Beaujean has changed that story but not as much as Tamara Rojo who has set her ballet in the Crimean war of the mid-19th century (see Raymonda An epic journey of love and courage on the English National Ballet website). In Beaujean's version, Abd al-Rahman is a friend of Raymonda's grandfather and she falls in love with him.  There is a sword fight between Jean and al-Rahman when Jean finds out that the latter has won Raymonda's affections but Raymonda stops the fight before anyone is killed.  Jean slopes off and Raymonda marries al-Rahman in Hungary. 

In my review of the Bolshoi's performance, I mentioned that Raymonda had been created for Pierina Legnani who pioneered the 32 fouettés in the seduction scene in Swan Lake.

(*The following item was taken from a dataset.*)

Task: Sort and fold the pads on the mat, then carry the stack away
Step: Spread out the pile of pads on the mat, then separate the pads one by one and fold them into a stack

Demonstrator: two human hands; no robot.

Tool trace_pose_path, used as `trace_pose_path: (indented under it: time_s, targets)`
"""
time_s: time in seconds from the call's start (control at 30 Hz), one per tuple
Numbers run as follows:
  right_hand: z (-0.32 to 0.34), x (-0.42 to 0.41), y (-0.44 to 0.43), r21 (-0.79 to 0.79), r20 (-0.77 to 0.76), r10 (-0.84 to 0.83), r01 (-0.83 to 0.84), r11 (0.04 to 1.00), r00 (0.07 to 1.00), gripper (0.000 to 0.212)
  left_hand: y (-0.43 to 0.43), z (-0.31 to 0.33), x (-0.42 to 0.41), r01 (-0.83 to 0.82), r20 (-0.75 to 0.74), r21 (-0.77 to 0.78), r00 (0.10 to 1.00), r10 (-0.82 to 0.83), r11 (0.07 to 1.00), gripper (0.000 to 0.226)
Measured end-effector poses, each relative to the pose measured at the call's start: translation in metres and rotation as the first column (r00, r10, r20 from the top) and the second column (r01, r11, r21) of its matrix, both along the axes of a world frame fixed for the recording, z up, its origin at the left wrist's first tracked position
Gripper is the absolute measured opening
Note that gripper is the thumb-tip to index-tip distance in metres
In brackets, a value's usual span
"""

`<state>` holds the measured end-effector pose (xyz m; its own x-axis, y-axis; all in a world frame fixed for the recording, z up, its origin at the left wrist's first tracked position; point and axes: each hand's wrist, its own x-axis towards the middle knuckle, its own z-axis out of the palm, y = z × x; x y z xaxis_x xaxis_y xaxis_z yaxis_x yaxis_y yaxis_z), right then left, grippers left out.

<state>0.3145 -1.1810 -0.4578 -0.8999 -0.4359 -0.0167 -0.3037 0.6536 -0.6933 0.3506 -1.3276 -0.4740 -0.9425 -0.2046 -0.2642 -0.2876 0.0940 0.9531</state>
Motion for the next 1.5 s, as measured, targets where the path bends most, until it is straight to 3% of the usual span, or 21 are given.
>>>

It is not surprising that there is some very demanding choreography for the leading lady.  In today's streaming, Raymonda was danced by Maia Makhateli with grace but also breathtaking virtuosity.  I was particularly impressed by a sequence in the second act where, after several fouettés, she was gathered up by Young Gyu Choi, performed what looked like a grand battement and was immediately flung into a fish dive.

Sadly the company did not publish a downloadable cast list and I was not quick enough to write down the names of artists and roles as they flashed across the screen at the beginning and end. I have already commended Makhateli. She was ably supported by Young Gyu Choi who danced Abd al-Rahman and Semyon Velichko. I recognized several of the other principals and soloists but I can not remember their roles except Sandor who was danced by Jozef Varga.  Everyone danced well.  All are to be congratulated.

Although much of Petipa's choreography seems to have been preserved there were some obvious additions.  My guess is that the dance by al-Rahman's retainers in the second act had more in common with Jerome Robbins than Petipa was created for this production.  If so, I make no complaints about it because it worked.

Even on a small screen Kaplan's sets and costumes shone through.  I had been impressed by his work on The Great Gatsby but the designs for Raymonda were on an altogether different order of lavishness.

One of the compensations for watching this live streaming was that a camera was placed at the back of the orchestra pit.   It enabled viewers to watch the conductor from the musician's angle and the audience beyond for a few moments during the overture to the third act.  That is a view that an audience would never see in a theatre or indeed in most screenings.  It felt briefly like being inside the performance.

Watching live streaming has left me with conflicting emotions.   On the one hand, I now know what I missed which saddens me.  On the other hand, it is better than not seeing any of the show at all which cheers me.  I don't think this emotional conflict can be resolved until I see the show on stage.  With any luck, I will get another chance in the next few years.